Clicky

Managing problematic polypharmacy: Finally, freedom to tailor medication?

James Bennett is a GP in Yorkshire combining his salaried clinical work with an academic career.

Another busy surgery in another overfilled and stressful working week. A routine appointment for a medication review. A brief check of the notes and it is a patient you don’t know, taking eight different medications for four separate problems. They’ve been recalled by our trusted IT systems to see a GP because QOF mandates it. You’ve probably got 10 minutes, 15 if you are fortunate. Where do you even begin to try and spend that time working with that individual patient on their overall care plan?

You’ve probably got 10 minutes, 15 if you are fortunate. Where do you even begin to try and spend that time working with that individual patient on their overall care plan?

Polypharmacy is an increasingly common patient problem we see in primary care. 15%of NHS patients in England take five or more medications on a regular basis, a whopping 8.4 million people. This number only tells part of the story as older adults, ethnic minorities, patients with mental health diagnoses and those from areas of social deprivation are over represented.1 As patients live longer they collect diagnoses like a game of multimorbidity monopoly. Another trip around the board, another two cards for your collection. Well- intentioned generalists and specialists then try to help manage how these conditions are affecting people’s lives, or reduce the risk of significant future health events. This often results in prescribing medications that are supported by evidence-based guidelines. But how often do these guidelines acknowledge or complement each other? How drastically has the fragmentation arising from clinical sub-specialism driven holistic medicine out of so many consultations?

Nobody wants or benefits from the current status quo when it comes to managing polypharmacy. Patients  can feel fed up with taking or monitoring their medication. Side effects cause significant harm with 10% of hospital admissions being due to adverse drug interactions.2 That number doesn’t capture the people affected that didn’t warrant admission. Clinicians are aware of the problems with polypharmacy and want to change it but describe feeling unable to act. Maybe due to lack of time, other workload pressures, or working in a system that doesn’t support the work needed to comprehensively review patient’s medications with them. For some it is fear. Fear of harming someone by stopping or reducing a medication: ‘If I don’t follow this guideline and something happens it’s the GMC for me.’ ‘Oh, well that medication was started by a specialist so I can’t stop that, they know more than me.’
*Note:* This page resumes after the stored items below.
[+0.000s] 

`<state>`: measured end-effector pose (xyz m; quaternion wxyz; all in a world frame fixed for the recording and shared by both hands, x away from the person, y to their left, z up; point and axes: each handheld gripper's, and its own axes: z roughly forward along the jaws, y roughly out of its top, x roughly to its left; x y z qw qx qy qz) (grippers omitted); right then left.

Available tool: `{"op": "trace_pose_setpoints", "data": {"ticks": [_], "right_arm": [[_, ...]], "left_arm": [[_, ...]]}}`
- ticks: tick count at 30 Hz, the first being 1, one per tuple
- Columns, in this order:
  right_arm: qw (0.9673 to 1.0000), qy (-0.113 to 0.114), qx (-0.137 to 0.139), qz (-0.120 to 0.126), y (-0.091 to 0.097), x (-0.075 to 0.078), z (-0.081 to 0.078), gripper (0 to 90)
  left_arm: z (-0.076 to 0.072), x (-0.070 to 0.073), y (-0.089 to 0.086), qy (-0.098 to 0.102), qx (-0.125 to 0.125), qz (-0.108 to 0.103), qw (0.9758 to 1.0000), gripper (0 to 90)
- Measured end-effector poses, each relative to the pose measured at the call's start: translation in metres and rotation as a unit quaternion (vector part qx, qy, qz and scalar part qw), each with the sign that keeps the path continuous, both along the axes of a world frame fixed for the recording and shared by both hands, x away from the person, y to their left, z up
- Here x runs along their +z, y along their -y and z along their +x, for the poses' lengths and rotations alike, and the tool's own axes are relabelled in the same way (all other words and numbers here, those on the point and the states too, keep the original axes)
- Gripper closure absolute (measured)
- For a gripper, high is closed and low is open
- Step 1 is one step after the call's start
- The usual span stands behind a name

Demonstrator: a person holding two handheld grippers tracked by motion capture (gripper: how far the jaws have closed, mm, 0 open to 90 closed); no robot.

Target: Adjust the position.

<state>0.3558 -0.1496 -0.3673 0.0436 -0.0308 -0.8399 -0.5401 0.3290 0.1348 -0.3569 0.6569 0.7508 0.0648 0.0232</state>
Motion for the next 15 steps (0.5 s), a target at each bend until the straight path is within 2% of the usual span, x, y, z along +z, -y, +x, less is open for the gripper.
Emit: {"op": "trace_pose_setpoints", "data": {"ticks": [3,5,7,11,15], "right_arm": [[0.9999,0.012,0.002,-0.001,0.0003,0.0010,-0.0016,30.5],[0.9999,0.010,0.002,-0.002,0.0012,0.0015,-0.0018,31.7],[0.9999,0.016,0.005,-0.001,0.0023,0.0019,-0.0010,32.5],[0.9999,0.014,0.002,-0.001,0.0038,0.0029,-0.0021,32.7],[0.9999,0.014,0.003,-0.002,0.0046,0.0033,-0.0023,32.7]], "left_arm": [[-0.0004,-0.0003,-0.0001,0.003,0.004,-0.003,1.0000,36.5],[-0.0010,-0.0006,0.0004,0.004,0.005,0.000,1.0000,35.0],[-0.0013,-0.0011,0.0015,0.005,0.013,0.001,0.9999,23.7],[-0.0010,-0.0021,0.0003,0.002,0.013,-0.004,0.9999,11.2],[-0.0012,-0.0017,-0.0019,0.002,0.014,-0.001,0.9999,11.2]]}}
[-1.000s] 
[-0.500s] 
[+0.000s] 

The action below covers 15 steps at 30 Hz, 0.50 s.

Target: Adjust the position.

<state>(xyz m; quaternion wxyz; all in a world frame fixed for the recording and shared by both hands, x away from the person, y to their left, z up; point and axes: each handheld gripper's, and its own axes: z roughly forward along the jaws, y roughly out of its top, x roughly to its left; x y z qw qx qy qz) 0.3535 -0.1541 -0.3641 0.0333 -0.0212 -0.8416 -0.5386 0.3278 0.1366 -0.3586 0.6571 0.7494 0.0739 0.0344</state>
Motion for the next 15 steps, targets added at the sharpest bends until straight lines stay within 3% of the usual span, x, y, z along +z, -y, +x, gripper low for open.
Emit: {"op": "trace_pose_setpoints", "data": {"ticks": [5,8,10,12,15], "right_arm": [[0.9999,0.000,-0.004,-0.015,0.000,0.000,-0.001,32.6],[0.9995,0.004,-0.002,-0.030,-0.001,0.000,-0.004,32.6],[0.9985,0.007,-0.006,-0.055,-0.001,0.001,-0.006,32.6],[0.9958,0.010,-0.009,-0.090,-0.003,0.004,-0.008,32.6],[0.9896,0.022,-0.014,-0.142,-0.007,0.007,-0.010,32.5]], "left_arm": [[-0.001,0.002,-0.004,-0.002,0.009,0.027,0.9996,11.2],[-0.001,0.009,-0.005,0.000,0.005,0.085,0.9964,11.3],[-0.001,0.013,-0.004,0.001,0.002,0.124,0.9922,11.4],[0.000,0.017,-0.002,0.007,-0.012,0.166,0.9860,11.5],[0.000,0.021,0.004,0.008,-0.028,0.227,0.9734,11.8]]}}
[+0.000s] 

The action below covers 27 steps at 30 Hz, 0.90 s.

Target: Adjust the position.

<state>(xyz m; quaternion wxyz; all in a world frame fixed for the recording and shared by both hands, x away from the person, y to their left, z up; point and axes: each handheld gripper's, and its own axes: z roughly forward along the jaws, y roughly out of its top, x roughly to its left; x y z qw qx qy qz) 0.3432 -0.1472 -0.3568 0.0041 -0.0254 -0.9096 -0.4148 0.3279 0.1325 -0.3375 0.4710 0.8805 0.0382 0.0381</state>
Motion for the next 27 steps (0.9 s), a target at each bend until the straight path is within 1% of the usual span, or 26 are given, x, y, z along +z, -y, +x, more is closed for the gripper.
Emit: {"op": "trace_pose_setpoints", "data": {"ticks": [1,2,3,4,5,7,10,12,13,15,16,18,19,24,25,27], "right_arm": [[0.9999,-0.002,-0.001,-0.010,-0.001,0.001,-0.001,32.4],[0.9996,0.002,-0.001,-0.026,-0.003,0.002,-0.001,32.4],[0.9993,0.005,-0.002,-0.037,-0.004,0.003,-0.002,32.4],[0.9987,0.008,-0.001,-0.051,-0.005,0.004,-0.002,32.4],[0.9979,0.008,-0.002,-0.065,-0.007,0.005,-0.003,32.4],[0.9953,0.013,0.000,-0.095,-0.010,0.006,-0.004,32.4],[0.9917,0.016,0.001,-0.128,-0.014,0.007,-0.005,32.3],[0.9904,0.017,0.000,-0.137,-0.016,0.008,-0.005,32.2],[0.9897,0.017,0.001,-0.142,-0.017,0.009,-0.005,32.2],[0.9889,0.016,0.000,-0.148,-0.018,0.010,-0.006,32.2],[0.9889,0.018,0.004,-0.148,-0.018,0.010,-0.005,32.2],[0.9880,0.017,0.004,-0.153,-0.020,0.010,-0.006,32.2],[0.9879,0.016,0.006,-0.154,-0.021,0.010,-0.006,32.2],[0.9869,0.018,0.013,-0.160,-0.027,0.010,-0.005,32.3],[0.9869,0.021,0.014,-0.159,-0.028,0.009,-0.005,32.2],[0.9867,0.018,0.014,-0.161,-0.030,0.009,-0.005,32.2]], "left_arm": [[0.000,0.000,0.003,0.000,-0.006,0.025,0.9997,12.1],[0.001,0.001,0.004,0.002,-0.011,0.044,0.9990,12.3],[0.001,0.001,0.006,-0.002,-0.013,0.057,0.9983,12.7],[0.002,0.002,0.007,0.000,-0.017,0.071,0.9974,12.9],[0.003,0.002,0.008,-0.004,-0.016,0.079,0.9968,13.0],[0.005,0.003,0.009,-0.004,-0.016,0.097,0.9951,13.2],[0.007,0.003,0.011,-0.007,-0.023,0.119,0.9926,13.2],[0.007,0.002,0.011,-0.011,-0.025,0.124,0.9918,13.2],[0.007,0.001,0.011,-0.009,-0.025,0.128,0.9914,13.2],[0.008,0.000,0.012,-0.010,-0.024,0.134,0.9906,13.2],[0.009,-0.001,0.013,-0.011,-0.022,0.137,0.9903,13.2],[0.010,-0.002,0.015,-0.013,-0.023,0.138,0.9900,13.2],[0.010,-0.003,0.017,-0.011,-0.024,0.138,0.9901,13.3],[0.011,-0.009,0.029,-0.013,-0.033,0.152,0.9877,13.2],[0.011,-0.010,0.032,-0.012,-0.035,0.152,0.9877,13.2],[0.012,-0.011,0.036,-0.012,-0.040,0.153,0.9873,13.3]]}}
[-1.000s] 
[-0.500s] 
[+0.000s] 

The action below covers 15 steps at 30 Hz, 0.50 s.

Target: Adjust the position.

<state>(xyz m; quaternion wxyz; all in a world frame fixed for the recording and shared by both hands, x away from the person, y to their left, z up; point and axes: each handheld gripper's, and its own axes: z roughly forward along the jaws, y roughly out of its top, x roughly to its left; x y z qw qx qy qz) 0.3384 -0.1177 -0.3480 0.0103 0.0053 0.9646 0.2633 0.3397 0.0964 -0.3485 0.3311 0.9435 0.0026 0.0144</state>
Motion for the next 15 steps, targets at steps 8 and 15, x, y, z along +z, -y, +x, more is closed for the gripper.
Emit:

Clinicians are aware of the problems with polypharmacy and want to change it but describe feeling unable to act.



The recently published NIHR funded TAILOR report3 was commissioned to try and break down those barriers to deprescribing. An extensive and comprehensive synthesis of published data relating to deprescribing for older adults to see not only what is known about deprescribing but how can we best try and do it in practice. And it’s good news – deprescribing is safe, effective and acceptable for clinicians. Importantly there is no single best approach to how we do this. We can personalise it to our local needs. What we need to consider within our local practices, PCN, CCG, ICB, is how do we change our current practice to better support this work? Deprescribing is not a silver bullet, but it is an important part of how we change our approach to managing this problem. Integrating this important clinical skill into our daily practice needs to be prioritised. TAILOR goes on to suggest a framework for how we can work together across an extended MDT to improve medicines management and reduce the burden of illness patients often feel as a result of their medication regime.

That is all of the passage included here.